A practical layout separates short interactive generation, long-running generation, and operational/source tasks across three worker groups. This mirrors the values shipped with the Helm chart:

 1
 2
 3
 4
 5
 6
 7
 8
 9
10
11
12
13
14
15
16
17
18
19
20
21
22
23
24
25
26
27
28
29
30
31
32
33
34
35
36
37
38
39
celeryworker:
  install: true

  # Each worker listens to a specific set of queues via WORKER_QUEUES.
  # The queue names are the TaskType values defined by the platform.
  workers:
    - name: operation-worker
      replicaCount: 1
      extraEnvs:
        WORKER_QUEUES: "healthcheck,housekeeping,clean_up_project_storage,runtime_capabilities_fetch,gwa_migration,ama_migration,project_git_push,project_git_update,db_metadata_scan,database_generate_model,database_generate_weighting,json_generate_model,json_generate_template,xml_generate_model,xml_generate_template,csv_generate_model,data_source_browse,data_source_scan,scan_result_generate_model"
      resources:
        limits:
          cpu: 300m
          memory: 500Mi
        requests:
          cpu: 100m
          memory: 256Mi
    - name: short-worker
      replicaCount: 1
      extraEnvs:
        WORKER_QUEUES: "standard,timed_5min,timed_30min,timed_1hour,cron"
      resources:
        limits:
          cpu: 1500m
          memory: 1.5Gi
        requests:
          cpu: 500m
          memory: 1Gi
    - name: long-worker
      replicaCount: 1
      extraEnvs:
        WORKER_QUEUES: "infinite,timed_4hour,timed_8hour,timed_24hour,system_backup,system_restore"
      resources:
        limits:
          cpu: 500m
          memory: 1Gi
        requests:
          cpu: 200m
          memory: 512Mi

Include database_generate_weighting

The database_generate_weighting (DB-GEN-WGT) queue must be consumed wherever database model generation is used.
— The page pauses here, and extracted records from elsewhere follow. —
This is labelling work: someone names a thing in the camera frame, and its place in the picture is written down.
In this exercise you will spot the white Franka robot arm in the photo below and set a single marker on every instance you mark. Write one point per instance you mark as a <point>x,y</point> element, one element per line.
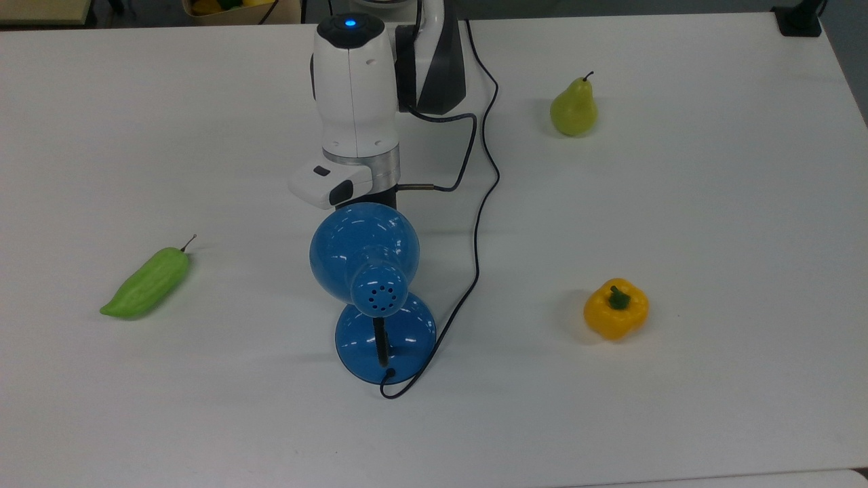
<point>356,88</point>

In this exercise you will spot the beige storage box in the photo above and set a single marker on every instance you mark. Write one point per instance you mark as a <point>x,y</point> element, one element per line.
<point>237,16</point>

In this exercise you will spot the yellow toy fruit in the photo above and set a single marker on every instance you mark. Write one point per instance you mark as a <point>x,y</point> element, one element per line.
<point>205,6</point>

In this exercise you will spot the green toy pear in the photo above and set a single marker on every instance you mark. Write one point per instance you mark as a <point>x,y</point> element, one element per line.
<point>574,112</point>

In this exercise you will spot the wooden furniture board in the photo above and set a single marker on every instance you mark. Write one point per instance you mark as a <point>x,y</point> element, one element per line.
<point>41,10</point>

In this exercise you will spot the yellow toy bell pepper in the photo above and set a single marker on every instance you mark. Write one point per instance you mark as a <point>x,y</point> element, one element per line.
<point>616,313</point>

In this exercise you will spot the black table clamp mount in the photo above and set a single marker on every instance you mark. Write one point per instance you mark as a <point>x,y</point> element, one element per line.
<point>799,20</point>

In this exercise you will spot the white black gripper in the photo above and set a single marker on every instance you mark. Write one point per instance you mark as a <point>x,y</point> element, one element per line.
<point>325,183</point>

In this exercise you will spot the green chili pepper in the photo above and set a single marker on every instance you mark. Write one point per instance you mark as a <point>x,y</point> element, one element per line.
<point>146,286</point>

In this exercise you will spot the blue desk lamp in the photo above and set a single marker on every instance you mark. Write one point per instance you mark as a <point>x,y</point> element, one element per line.
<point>366,251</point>

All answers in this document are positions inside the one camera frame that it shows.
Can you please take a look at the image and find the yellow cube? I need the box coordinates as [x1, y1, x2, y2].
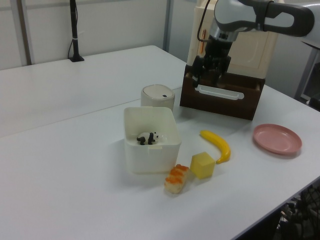
[189, 151, 216, 180]

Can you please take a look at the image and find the cream mini trash can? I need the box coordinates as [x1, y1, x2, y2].
[140, 84, 175, 112]

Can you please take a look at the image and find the yellow toy banana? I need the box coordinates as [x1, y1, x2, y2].
[199, 129, 232, 165]

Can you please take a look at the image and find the pink plate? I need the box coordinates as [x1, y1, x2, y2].
[252, 123, 303, 156]

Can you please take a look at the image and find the orange box latch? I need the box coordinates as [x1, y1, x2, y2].
[199, 29, 208, 55]

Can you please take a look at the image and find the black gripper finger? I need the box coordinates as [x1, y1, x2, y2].
[191, 55, 206, 89]
[215, 55, 232, 88]

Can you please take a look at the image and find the dark wood drawer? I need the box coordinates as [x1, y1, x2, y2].
[179, 63, 264, 122]

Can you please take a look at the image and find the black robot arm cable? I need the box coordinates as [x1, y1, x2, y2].
[196, 0, 212, 43]

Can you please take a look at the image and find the cream storage box with handles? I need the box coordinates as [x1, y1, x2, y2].
[186, 0, 280, 80]

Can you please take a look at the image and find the white drawer handle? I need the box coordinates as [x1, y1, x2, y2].
[193, 84, 245, 102]

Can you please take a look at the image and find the toy panda figure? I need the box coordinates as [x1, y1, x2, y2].
[136, 131, 160, 146]

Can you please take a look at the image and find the white plastic box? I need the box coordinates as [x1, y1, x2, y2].
[123, 106, 182, 175]

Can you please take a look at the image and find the toy salmon roe sushi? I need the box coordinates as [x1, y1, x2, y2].
[164, 164, 190, 195]

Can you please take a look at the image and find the thin black cable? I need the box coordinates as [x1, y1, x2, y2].
[67, 37, 75, 60]

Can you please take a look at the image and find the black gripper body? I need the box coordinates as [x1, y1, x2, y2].
[203, 33, 235, 76]

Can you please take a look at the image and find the black stand pole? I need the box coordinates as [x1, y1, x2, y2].
[68, 0, 85, 63]

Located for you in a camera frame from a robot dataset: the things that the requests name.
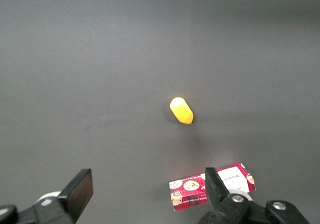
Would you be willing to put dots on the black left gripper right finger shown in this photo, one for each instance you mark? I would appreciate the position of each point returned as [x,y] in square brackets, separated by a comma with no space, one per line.
[217,194]

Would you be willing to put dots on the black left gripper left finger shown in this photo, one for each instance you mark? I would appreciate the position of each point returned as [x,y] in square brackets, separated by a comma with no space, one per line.
[77,194]

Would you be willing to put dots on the red cookie box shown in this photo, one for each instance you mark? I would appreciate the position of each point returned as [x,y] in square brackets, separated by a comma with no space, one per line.
[190,189]

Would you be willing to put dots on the yellow lemon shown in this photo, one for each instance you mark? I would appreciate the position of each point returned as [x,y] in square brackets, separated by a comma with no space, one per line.
[181,111]

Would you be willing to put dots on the dark grey table mat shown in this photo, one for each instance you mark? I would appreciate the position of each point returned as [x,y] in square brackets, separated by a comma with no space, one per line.
[100,84]

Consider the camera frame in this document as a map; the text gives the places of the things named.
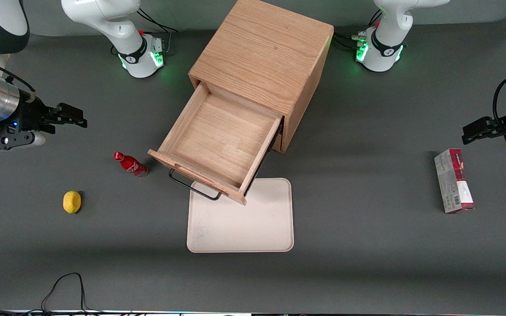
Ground red and white carton box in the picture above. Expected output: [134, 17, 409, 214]
[434, 148, 475, 214]

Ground wooden drawer cabinet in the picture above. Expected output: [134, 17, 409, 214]
[188, 0, 335, 153]

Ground black right arm base cables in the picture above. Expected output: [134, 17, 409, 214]
[139, 7, 179, 54]

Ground black arm base cables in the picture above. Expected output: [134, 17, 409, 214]
[139, 7, 179, 54]
[332, 9, 383, 51]

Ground red cola bottle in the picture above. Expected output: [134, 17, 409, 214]
[113, 151, 148, 178]

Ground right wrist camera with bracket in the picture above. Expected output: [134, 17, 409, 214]
[0, 129, 46, 154]

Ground beige plastic tray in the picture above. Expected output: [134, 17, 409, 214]
[187, 178, 294, 253]

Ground yellow lemon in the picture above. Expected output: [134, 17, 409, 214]
[63, 190, 82, 214]

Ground black left arm base cables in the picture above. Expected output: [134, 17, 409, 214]
[332, 9, 383, 51]

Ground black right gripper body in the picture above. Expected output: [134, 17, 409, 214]
[3, 93, 59, 134]

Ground black right arm wrist cable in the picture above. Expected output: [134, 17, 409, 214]
[0, 53, 36, 95]

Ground wooden drawer with black handle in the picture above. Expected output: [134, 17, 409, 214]
[148, 83, 284, 206]

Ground black looped floor cable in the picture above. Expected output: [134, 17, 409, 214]
[41, 273, 104, 315]

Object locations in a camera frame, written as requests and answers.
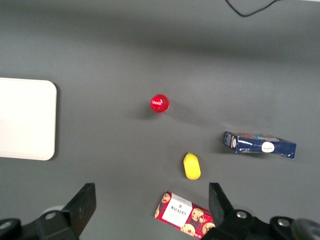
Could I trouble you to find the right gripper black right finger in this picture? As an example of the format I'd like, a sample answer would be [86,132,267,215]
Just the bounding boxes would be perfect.
[202,182,271,240]

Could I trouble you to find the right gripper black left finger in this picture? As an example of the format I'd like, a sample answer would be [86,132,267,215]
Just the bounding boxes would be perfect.
[36,182,97,240]

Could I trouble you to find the red soda can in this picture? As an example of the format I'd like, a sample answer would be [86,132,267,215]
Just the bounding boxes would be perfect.
[149,93,171,115]

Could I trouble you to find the white rectangular tray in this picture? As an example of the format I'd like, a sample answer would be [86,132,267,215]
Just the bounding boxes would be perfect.
[0,77,58,161]

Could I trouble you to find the red Walkers cookie box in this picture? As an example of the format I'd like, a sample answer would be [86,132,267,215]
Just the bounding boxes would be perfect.
[154,190,216,240]

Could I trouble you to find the yellow plastic lemon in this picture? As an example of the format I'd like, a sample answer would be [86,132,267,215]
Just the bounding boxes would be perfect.
[182,152,202,181]

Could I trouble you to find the dark blue snack box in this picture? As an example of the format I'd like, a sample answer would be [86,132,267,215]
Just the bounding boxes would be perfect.
[223,131,298,160]

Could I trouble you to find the thin black table-edge cable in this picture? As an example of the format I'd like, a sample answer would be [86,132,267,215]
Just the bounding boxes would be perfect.
[224,0,279,18]

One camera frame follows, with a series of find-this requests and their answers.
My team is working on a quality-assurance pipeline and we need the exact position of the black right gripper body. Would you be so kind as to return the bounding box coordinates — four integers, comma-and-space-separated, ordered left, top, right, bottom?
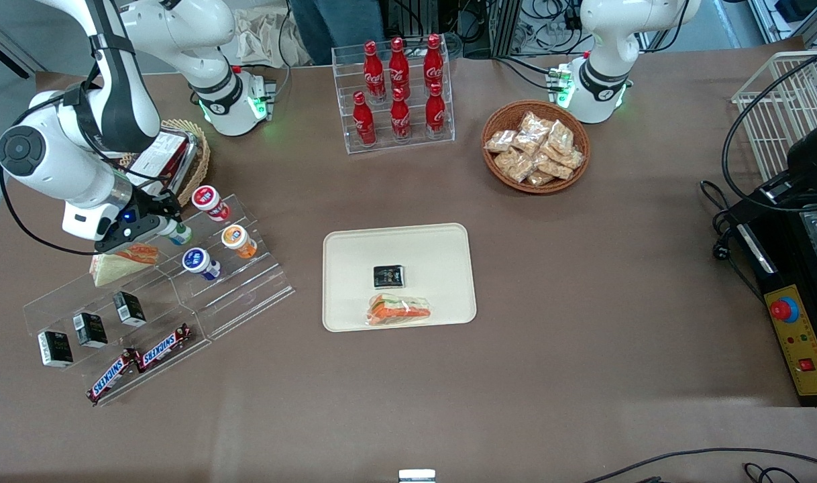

If you copied an older reference values.yaml, confirm this queue is present on a worker β€” otherwise weighting generation tasks are enqueued but never run.

Adding a queue to a worker

  1. Pick the worker group that should run the task (short interactive, long-running, or operational).
  2. Add the queue name to that worker's WORKER_QUEUES β€” comma-separated, no spaces.
  3. Roll out the worker so the new configuration takes effect.

Queue names always equal the task type value (the Queue name column above). Do not invent queue names; only the values defined by the platform are routed.

For non-Helm deployments (for example Docker Compose), set the same WORKER_QUEUES environment variable on the worker container or in its .env file.